For the SBT, the switch to RDA is crucial because, as a member of IDS, it will be able to continue to use the updates to Aleph ISL proposed by IDS. Additionally, the adoption of RDA will avoid isolation within the IDS network.

The changeover to RDA also includes changes that concern the linguistic specificity of SBT cataloging. For example, for material indexing, the SBT refers to the new soggettario in Florence[20], while for authority files, the SBT uses a local database. With the adoption of RDA, the strategy of the SBT is to adhere to the Italian variant of GND after having evaluated the cost of this change. However, following a negotiation with IDS, the SBT will not change the soggettario.

The network of libraries in St Gallen and RDA[21]

The SGBN consists of about 46 libraries run by the Cantonal Library of St Gallen. School libraries are also part of this network, as is the City Library of St Gallen. It has centralized the organization of the implementation of RDA, which is planned for the first part of 2017. The implementation will be done according to the IDS guidelines, given that SGBN is a member–partner of IDS. Centralization is mainly linked to changes in the data entry areas in the Aleph ISL. To introduce RDA, the MARC21 format was standardized. The network will also organize training for RDA. Within the SGBN, the cataloging rules are validated at the central level and the members of the network sign an association contract, which obliges them to follow the rules of centralized cataloging. That is why members of the SGBN network will adopt RDA automatically.

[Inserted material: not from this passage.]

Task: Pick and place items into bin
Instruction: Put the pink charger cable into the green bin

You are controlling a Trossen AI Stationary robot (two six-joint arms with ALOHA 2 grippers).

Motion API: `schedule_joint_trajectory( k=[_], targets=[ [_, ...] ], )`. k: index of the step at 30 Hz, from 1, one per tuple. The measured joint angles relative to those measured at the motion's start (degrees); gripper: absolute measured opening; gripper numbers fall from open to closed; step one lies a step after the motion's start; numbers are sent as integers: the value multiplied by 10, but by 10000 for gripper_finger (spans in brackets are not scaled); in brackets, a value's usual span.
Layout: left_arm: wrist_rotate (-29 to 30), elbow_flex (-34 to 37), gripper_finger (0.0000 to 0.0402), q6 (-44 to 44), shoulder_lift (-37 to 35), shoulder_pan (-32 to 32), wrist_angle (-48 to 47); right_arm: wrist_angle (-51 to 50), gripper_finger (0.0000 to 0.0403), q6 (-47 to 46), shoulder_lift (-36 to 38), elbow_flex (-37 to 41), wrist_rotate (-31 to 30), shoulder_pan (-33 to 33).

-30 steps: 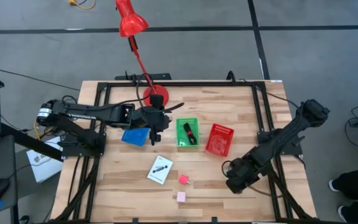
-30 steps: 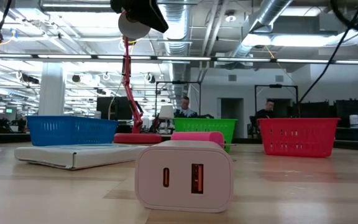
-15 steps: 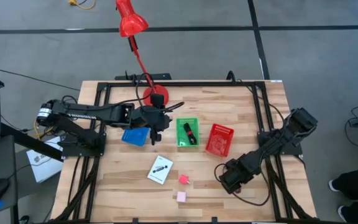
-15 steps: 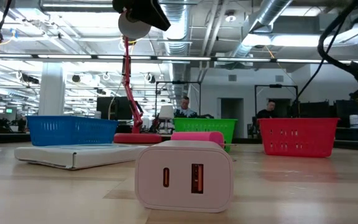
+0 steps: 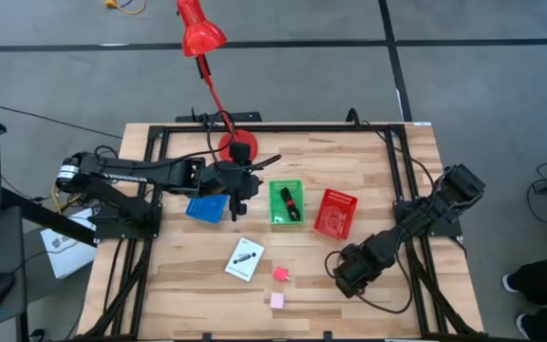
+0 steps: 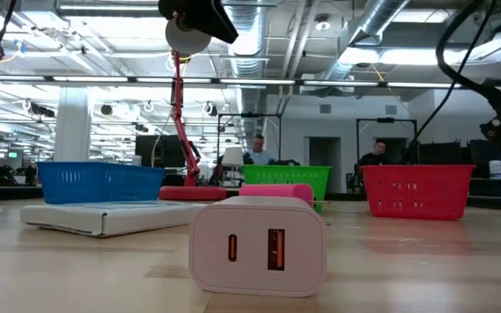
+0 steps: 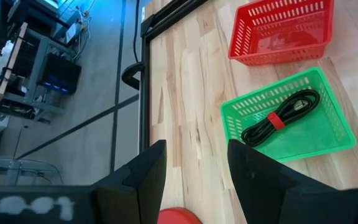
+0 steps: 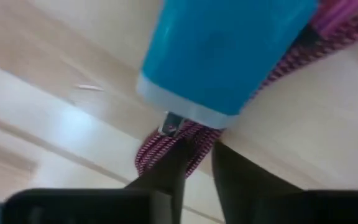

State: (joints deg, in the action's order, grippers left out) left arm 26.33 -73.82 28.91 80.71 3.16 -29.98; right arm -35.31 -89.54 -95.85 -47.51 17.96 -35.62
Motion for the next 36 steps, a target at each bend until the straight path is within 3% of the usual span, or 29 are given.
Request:
schedule_joint_trajectory(
  k=[4,12,18,24,27,32,36],
  targets=[
    [0,0,162,0,0,0,0,13,12,1,3,0,-3,-2],
    [0,0,162,-16,0,0,2,21,5,-32,71,-25,-37,-35],
    [-1,0,162,-26,0,0,5,-1,4,26,149,-43,-225,-41],
    [0,-2,162,-26,0,0,7,-43,5,112,184,-43,-398,69],
    [7,-13,162,-26,0,3,6,-2,3,226,177,-43,-376,155],
    [32,-39,162,-25,0,11,-4,140,1,408,136,-43,-246,275],
    [41,-49,162,-25,-1,14,-8,192,1,478,95,-43,-164,339]
  ],
)
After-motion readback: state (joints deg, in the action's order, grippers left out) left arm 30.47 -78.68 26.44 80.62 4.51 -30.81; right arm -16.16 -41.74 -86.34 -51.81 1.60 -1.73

In the Canton of St Gallen, two networks of libraries coexist: the SGBN network and the municipal library network, which is a member of the Working community of public libraries (Communauté de travail des bibliothèques de lecture publique (CLP/SAB)). The merger of the two networks is not being considered due to diverging cataloging requirements. For this reason, public lending libraries will be excluded from the process of adoption of RDA across libraries belonging to the cantonal networks.

The working community of public lending libraries[22]

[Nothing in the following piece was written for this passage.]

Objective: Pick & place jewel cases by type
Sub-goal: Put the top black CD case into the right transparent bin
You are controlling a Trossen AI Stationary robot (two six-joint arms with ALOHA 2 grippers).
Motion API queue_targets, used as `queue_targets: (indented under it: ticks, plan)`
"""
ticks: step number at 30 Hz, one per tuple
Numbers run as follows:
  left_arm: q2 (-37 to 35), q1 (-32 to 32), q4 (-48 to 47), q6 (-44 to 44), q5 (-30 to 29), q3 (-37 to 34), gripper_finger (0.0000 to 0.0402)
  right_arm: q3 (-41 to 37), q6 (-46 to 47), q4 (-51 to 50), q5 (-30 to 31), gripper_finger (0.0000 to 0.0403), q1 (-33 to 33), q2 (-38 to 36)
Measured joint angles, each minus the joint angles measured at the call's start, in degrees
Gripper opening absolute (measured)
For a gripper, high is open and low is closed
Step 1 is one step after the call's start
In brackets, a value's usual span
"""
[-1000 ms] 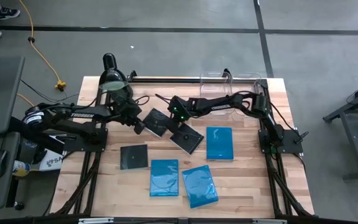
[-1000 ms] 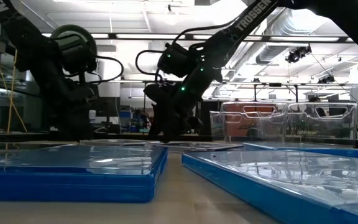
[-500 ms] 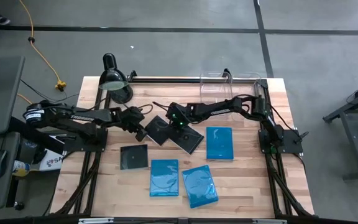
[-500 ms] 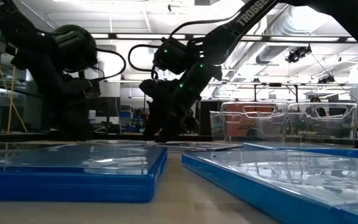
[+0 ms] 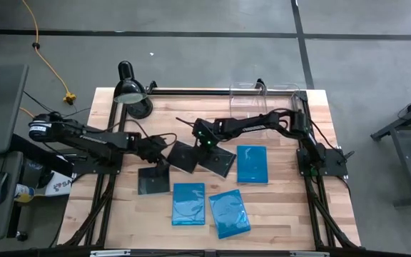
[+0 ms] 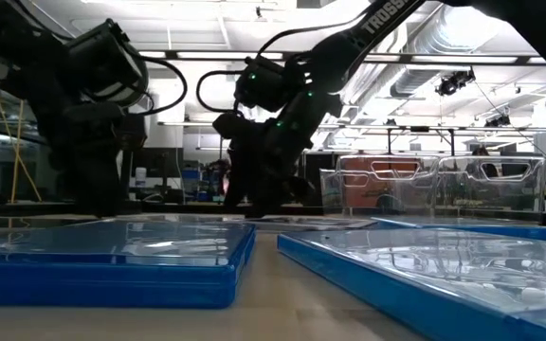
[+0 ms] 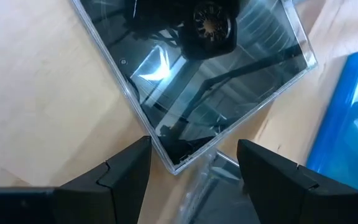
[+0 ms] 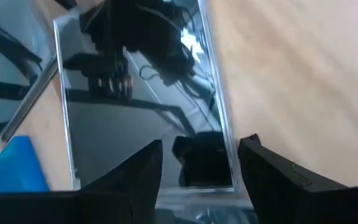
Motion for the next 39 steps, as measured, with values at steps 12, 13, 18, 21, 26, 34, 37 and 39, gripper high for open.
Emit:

The CLP/SAB promotes the interests of public and school libraries and their staffs in Switzerland. Beginning in 2014, CLP/SAB developed a project for the introduction of RDA for small- and medium-sized public libraries. On November 11, 2015, in Aarau, ten librarians interested in RDA met Heike Ehrlicher and Alexandra Rietmann, the leaders of the CLP/SAB project on RDA (Ehrlicher, 2016).

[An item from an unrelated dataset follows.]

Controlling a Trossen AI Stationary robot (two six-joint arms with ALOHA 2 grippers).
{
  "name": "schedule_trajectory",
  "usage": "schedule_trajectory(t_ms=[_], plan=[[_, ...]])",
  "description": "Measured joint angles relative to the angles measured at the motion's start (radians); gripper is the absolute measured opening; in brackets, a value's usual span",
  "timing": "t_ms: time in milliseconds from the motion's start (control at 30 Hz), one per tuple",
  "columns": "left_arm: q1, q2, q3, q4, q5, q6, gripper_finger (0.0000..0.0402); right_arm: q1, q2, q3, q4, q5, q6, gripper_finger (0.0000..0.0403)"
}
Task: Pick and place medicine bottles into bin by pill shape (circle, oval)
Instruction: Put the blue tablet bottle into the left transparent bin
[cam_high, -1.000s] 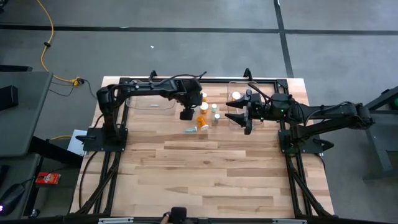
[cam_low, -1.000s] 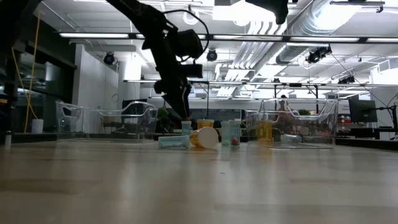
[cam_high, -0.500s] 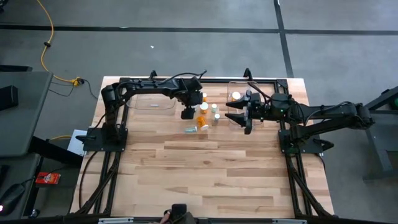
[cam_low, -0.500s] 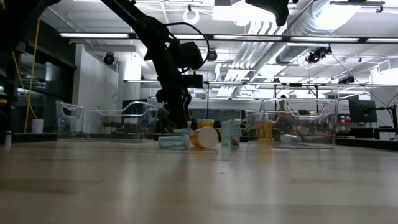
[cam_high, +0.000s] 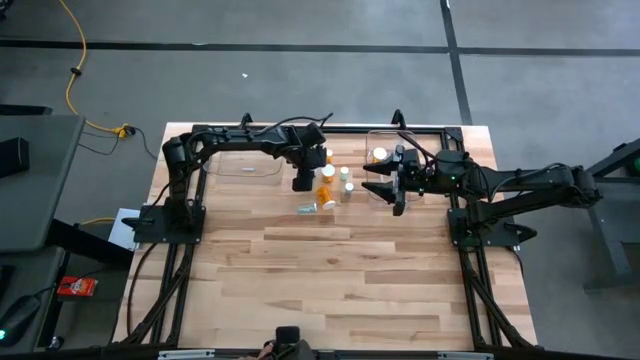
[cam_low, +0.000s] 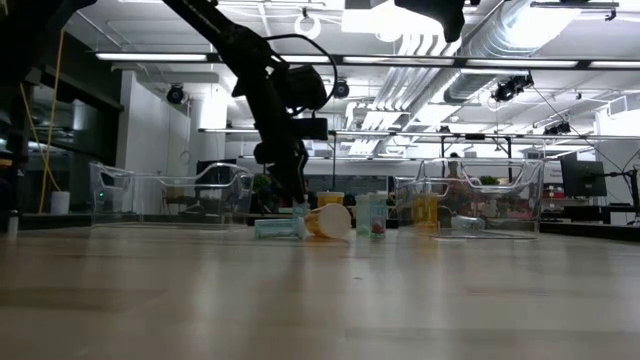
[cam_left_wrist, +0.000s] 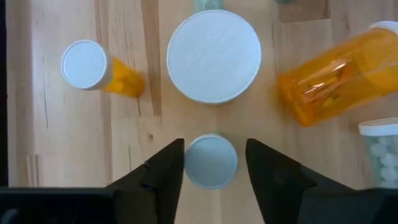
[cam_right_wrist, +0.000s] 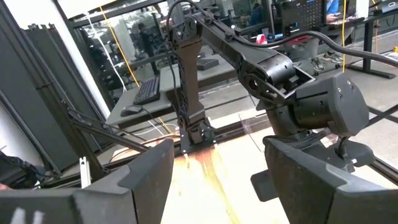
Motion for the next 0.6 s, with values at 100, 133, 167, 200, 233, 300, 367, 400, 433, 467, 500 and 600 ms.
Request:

As a result of this meeting, a pilot group of 12 public libraries interested in the introduction of RDA by 2017 was established in German-speaking Switzerland. At the same time, the CLP/SAB demanded that the DBN participate in the D-A-CH (Standardisierungsausschuss) group RDA standardization committee. The pilot group continued to meet in 2016. At the same time, members also had access to a forum on which the project leaders answered specific questions about RDA. Half-day training sessions were also offered to librarians not participating in the pilot group. Among others, Heike Ehrlicher and Alexandra Rietmann evaluated the technological developments of different suppliers of ISL in relation to RDA to be able to advise the libraries on this subject. The CLP/SAB strategy encourages a pragmatic introduction of RDA. The libraries themselves can manage the temporality of the steps of the implementation (Ehrlicher, 2016).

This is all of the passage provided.